Word for word, retype the first line of the records and every following line through the one containing "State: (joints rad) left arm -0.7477".

══════════

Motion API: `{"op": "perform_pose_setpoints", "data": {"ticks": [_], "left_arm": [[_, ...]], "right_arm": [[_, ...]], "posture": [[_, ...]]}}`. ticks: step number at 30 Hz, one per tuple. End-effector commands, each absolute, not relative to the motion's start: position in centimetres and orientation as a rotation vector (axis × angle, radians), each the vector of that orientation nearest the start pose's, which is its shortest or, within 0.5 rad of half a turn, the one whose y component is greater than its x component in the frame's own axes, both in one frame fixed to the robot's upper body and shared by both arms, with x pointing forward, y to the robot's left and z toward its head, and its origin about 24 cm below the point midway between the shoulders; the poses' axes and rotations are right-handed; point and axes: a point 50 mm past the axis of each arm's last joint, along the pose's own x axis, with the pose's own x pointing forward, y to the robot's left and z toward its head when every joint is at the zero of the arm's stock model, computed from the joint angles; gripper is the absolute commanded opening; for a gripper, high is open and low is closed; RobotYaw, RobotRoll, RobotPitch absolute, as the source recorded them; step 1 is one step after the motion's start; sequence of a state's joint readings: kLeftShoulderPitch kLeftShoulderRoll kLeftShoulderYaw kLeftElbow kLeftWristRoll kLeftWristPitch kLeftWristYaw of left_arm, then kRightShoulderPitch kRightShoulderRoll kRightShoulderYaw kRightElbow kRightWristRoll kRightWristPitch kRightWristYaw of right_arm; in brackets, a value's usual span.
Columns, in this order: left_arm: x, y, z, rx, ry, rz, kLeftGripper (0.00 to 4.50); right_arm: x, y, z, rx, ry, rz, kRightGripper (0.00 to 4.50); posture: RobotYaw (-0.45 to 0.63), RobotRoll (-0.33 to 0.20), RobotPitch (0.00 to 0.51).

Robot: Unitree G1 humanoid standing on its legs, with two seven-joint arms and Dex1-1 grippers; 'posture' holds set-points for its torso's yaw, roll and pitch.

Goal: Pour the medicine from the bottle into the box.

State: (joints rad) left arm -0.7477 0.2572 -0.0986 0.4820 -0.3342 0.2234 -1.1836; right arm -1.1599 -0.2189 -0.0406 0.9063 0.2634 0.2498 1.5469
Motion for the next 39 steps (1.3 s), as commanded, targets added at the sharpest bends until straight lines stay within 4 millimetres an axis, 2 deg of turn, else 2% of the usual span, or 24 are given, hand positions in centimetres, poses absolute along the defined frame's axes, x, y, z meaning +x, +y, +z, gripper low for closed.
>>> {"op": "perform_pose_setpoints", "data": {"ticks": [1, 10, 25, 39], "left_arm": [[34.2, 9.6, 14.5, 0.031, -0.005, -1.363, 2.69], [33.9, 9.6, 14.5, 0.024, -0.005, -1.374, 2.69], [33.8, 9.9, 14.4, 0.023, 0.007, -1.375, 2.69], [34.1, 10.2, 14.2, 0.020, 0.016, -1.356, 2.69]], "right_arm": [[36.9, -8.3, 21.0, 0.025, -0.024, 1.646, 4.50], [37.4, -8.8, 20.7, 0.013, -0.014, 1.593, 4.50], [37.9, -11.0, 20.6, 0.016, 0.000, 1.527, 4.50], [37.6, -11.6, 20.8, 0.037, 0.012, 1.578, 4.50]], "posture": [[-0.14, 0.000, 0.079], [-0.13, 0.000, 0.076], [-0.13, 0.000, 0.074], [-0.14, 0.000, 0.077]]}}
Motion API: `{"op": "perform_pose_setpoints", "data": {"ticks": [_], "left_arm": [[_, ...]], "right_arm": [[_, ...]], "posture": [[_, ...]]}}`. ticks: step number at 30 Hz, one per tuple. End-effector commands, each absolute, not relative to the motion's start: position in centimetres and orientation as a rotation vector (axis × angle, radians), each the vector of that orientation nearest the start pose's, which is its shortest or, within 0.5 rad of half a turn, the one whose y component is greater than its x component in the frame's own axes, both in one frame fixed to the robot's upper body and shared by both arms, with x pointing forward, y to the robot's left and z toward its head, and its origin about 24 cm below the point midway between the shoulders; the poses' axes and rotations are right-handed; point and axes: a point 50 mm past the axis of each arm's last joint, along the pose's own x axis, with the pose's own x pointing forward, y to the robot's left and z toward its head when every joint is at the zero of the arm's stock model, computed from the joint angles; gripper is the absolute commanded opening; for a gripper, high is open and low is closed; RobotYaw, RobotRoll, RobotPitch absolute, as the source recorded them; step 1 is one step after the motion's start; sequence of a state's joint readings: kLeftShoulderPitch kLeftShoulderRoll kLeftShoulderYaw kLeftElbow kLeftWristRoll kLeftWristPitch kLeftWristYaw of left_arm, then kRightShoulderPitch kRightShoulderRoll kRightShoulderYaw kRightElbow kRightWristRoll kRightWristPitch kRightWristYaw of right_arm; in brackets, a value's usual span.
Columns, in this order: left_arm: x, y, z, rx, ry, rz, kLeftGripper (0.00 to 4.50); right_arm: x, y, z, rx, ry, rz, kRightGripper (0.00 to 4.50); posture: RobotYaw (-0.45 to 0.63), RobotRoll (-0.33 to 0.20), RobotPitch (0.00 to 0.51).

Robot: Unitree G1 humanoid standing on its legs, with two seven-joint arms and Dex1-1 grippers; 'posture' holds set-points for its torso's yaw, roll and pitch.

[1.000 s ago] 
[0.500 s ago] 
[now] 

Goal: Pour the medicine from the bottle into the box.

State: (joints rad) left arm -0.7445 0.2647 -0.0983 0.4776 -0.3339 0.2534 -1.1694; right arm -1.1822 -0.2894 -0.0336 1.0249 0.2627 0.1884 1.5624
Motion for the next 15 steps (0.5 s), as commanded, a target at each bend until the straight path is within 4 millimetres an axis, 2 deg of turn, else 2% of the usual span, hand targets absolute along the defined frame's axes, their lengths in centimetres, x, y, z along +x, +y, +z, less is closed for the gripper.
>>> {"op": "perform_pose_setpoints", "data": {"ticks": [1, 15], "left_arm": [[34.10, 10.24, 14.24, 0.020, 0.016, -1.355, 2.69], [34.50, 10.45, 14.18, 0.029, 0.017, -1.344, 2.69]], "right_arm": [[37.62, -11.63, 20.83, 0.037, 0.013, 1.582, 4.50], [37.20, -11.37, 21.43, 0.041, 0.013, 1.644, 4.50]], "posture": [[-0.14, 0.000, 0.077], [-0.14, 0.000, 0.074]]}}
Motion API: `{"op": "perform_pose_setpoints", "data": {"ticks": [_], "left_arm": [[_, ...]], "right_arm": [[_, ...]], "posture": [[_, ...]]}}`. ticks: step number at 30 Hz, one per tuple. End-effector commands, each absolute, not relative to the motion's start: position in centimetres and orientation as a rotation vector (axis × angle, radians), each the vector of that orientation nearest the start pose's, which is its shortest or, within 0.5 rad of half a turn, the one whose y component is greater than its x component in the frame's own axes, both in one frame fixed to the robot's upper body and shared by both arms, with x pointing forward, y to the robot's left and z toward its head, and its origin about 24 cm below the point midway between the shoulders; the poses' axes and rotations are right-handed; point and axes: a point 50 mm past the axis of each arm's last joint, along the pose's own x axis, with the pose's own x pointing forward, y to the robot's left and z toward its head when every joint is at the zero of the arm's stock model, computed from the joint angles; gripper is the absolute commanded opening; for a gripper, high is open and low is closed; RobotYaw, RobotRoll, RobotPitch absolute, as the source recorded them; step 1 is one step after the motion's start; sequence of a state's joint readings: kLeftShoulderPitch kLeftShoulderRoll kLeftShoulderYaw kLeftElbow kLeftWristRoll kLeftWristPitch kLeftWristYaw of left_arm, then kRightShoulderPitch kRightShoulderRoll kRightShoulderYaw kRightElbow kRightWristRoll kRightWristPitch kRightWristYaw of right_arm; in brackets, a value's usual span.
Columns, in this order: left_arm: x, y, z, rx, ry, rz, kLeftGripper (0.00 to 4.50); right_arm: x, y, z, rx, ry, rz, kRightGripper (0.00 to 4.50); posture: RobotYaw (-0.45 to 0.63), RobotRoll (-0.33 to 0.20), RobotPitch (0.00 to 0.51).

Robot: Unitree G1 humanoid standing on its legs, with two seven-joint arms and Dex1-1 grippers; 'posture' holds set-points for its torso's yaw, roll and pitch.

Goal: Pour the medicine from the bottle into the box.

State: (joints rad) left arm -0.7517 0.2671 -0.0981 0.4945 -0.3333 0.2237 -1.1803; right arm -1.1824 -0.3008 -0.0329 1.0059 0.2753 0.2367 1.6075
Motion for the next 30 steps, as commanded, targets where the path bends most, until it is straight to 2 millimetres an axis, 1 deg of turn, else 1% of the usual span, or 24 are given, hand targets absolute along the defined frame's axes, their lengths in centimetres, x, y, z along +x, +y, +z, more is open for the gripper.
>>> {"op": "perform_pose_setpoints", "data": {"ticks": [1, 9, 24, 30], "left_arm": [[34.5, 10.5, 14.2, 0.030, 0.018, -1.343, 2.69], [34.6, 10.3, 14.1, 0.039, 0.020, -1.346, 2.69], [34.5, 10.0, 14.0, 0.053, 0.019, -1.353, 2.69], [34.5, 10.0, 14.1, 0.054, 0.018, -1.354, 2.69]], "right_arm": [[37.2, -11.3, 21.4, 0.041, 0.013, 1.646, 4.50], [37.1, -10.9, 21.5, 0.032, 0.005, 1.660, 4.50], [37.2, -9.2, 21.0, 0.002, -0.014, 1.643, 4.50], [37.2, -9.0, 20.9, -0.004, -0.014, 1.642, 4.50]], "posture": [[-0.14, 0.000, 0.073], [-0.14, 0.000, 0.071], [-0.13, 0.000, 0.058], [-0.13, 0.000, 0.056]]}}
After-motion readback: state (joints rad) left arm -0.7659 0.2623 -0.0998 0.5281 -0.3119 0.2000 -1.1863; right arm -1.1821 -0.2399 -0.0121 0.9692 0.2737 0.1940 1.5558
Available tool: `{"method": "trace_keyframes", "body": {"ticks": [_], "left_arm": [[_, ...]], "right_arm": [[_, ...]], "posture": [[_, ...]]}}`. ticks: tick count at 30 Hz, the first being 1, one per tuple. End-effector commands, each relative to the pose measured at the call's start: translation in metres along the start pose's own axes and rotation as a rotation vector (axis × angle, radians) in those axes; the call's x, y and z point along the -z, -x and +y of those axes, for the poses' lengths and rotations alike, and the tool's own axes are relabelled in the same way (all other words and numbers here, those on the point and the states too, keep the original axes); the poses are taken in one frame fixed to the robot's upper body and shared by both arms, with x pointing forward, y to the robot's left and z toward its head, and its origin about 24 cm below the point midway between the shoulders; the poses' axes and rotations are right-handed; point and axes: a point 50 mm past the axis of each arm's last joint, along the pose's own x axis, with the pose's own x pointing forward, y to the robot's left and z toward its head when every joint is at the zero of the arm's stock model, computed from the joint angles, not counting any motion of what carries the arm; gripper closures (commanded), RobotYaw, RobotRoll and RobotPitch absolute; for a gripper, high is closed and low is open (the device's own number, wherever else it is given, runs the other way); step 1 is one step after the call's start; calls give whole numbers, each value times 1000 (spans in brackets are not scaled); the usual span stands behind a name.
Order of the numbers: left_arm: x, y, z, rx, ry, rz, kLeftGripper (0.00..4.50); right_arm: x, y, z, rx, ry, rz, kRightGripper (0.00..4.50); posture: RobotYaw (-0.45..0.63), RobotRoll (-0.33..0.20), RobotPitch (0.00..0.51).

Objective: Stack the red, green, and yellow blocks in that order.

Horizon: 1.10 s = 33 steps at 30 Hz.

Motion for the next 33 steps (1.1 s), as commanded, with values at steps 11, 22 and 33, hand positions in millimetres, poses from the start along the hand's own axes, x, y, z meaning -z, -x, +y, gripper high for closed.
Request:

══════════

The completed task ::
Motion API: `{"op": "perform_pose_setpoints", "data": {"ticks": [_], "left_arm": [[_, ...]], "right_arm": [[_, ...]], "posture": [[_, ...]]}}`. ticks: step number at 30 Hz, one per tuple. End-effector commands, each absolute, not relative to the motion's start: position in centimetres and orientation as a rotation vector (axis × angle, radians), each the vector of that orientation nearest the start pose's, which is its shortest or, within 0.5 rad of half a turn, the one whose y component is greater than its x component in the frame's own axes, both in one frame fixed to the robot's upper body and shared by both arms, with x pointing forward, y to the robot's left and z toward its head, and its origin about 24 cm below the point midway between the shoulders; the poses' axes and rotations are right-handed; point and axes: a point 50 mm past the axis of each arm's last joint, along the pose's own x axis, with the pose's own x pointing forward, y to the robot's left and z toward its head when every joint is at the zero of the arm's stock model, computed from the joint angles; gripper is the absolute commanded opening; for a gripper, high is open and low is closed; RobotYaw, RobotRoll, RobotPitch absolute, as the source recorded them; step 1 is one step after the motion's start; sequence of a state's joint readings: kLeftShoulderPitch kLeftShoulderRoll kLeftShoulderYaw kLeftElbow kLeftWristRoll kLeftWristPitch kLeftWristYaw of left_arm, then kRightShoulderPitch kRightShoulderRoll kRightShoulderYaw kRightElbow kRightWristRoll kRightWristPitch kRightWristYaw of right_arm; in brackets, a value's usual span.
Columns, in this order: left_arm: x, y, z, rx, ry, rz, kLeftGripper (0.00 to 4.50); right_arm: x, y, z, rx, ry, rz, kRightGripper (0.00 to 4.50); posture: RobotYaw (-0.45 to 0.63), RobotRoll (-0.33 to 0.20), RobotPitch (0.00 to 0.51).

Robot: Unitree G1 humanoid standing on its legs, with two seven-joint arms and Dex1-1 grippers; 'posture' holds set-points for its torso's yaw, roll and pitch.

Goal: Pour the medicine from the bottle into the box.

State: (joints rad) left arm -0.7477 0.2572 -0.0986 0.4820 -0.3342 0.2234 -1.1836; right arm -1.1599 -0.2189 -0.0406 0.9063 0.2634 0.2498 1.5469

This answer is now finished.